Regardless, Butler managed to piece together a decent understanding of what was going on in the accelerators: particles “zipping around a ring at super high speed” before smashing into a target to break them into new particles that would then be “photographed at close to absolute zero” in bubble chambers filled with liquid hydrogen.
The way Tammes remembers his grandfather’s tales might have gotten a little muddled, but they captured his imagination enough that when his high school physics teacher mentioned a program for students at Fermilab, he signed up.
Tammes enrolled in the winter 2016 cohort of Fermilab’s Saturday Morning Physics program. Every Saturday for 10 weeks, he’d commute 30 minutes to the lab (after a reminder from his mother to drive carefully on the icy roads).
There, in a conference room in Wilson Hall with a few dozen other teens, warmed by the heating system his grandfather had helped install, he’d listen to some of the lab’s scientists talking about modern physics topics like quantum mechanics and how a particle accelerator works.
Saturday morning inspiration
Saturday Morning Physics began at Fermilab in 1980 under the direction of Laboratory Director Leon Lederman, with a mission to increase young people’s enthusiasm for science. Other institutions across the US and as far away as Germany have since started similar programs, some aimed solely at students, others open to the general public.
Whereas Tammes’ high school AP physics class was mostly “sliding rocks around with math” to learn about forces and motion, he says, Saturday mornings at Fermilab “brought the idea of physics from applied mathematics to understanding the universe.” (He says his favorite lecture was theorist Nick Gnedin’s talk on relativity.)
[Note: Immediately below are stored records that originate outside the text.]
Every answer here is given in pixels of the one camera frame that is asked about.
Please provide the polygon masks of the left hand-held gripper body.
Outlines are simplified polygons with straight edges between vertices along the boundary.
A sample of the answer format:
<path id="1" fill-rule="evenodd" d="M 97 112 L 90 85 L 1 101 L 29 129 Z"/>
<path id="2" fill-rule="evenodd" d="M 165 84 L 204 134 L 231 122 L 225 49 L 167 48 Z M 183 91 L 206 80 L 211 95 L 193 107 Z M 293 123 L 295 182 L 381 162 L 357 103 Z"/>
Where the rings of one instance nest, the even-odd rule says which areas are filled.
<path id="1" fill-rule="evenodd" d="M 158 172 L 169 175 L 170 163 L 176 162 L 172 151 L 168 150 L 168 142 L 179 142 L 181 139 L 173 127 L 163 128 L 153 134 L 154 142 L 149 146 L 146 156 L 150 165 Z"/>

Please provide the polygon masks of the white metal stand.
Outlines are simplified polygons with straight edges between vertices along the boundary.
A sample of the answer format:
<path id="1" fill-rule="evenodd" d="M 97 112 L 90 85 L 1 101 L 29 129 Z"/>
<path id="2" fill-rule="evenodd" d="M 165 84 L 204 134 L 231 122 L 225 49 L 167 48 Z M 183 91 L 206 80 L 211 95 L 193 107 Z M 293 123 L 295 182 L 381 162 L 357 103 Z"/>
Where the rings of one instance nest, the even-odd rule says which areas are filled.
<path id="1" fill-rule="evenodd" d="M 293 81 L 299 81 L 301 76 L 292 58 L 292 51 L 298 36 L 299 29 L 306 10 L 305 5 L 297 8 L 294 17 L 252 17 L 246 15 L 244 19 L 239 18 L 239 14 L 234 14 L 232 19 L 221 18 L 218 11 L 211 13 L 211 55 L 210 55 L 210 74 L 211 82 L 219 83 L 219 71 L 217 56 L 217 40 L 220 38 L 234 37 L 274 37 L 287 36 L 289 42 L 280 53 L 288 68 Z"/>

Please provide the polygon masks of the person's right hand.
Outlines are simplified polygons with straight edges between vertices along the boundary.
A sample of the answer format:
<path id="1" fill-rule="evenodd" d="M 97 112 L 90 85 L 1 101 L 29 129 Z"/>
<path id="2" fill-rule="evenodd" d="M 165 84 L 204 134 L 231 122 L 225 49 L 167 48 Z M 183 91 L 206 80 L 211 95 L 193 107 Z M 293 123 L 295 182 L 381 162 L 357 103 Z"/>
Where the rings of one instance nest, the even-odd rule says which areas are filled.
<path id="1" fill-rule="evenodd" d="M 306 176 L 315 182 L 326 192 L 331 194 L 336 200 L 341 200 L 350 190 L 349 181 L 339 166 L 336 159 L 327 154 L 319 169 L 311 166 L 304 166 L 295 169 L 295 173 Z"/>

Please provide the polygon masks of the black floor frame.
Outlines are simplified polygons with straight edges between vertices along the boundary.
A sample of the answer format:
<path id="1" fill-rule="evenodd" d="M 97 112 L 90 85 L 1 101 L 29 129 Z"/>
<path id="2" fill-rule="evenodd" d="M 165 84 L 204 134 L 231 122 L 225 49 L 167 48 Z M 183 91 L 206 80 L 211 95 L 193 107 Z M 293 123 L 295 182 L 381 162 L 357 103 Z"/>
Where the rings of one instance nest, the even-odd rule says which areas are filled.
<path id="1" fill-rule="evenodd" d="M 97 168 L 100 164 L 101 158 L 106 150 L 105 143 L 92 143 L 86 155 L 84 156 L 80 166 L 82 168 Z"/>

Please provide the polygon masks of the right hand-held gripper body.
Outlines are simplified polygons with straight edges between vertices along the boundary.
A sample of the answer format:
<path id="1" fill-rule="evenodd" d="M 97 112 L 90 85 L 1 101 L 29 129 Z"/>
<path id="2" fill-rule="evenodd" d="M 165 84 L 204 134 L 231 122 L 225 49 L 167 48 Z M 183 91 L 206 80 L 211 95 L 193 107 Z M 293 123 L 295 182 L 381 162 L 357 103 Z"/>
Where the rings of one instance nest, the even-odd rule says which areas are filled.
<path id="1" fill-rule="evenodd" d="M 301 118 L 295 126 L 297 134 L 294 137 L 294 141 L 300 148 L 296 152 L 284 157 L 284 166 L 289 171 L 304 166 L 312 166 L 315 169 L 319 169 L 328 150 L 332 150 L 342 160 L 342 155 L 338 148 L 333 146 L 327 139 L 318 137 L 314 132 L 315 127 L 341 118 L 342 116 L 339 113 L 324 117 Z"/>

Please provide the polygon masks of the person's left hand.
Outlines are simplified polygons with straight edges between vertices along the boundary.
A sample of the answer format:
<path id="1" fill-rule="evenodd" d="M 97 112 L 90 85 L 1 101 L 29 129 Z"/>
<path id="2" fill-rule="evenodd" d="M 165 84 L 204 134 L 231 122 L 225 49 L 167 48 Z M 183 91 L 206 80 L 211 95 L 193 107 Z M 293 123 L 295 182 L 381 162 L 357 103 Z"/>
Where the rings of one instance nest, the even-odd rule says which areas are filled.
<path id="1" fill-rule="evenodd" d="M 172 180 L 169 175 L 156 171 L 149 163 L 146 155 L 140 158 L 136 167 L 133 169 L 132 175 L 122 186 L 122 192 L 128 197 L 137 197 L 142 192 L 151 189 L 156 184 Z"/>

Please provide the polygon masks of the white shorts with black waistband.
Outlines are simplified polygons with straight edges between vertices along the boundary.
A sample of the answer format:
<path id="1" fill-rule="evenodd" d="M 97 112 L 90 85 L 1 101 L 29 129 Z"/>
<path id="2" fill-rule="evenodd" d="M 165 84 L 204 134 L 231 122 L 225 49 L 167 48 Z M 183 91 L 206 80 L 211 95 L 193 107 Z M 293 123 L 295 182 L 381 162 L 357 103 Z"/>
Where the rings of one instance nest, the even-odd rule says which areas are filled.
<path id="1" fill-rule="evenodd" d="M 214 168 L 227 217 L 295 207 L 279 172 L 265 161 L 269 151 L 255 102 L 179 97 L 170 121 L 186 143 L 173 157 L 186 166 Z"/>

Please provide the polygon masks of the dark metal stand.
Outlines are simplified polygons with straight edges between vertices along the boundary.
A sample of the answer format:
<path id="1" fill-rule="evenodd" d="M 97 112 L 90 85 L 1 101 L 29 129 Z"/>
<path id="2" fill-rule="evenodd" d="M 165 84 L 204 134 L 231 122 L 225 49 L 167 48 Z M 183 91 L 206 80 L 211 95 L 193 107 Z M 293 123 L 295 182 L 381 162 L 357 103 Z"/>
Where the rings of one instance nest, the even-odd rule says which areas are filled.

After lectures, the students broke up into small groups for tours of the facilities. Each week offered a peek into a different corner of Fermilab: the linear accelerator, the DZero detector, the Muon g-2 experiment, the Grid Computing Center and more.
Saturday Morning Physics was the first time Tammes had seen the inner workings of the lab. He says it was “almost like love at first sight.”
“The scale of the experiments really blew my mind,” he says. Seeing the facility where scientists were working on a powerful beam of ghostly neutrinos that would travel straight through the Earth to South Dakota as part of the Deep Underground Neutrino Experiment, he remembers thinking, “Oh my god, they’re going to shoot particles two states away!”
The Saturday Morning Physics tours banished any doubt in Tammes’ mind. He wanted to do physics research, too.
Looking to the stars, and the future
Now, Tammes’ undergraduate research focuses on developing X-ray detectors for satellite observatories to study high-energy astronomical phenomena like black holes. In November and December 2019, he visited the Advanced Photon Source at Argonne to test the detectors with an X-ray beam.
Tammes says that participating in Saturday Morning Physics and later using the facilities at Argonne for his own research feel like the continuation of a family legacy.
He doesn’t know exactly what the rest of his career will bring—just that he wants to keep doing research. No matter where he winds up, as long as he’s doing science he loves, he knows he’s making his grandfather proud.
“He inspired science in me,” Tammes says, “so I’m inspired to do science for him.”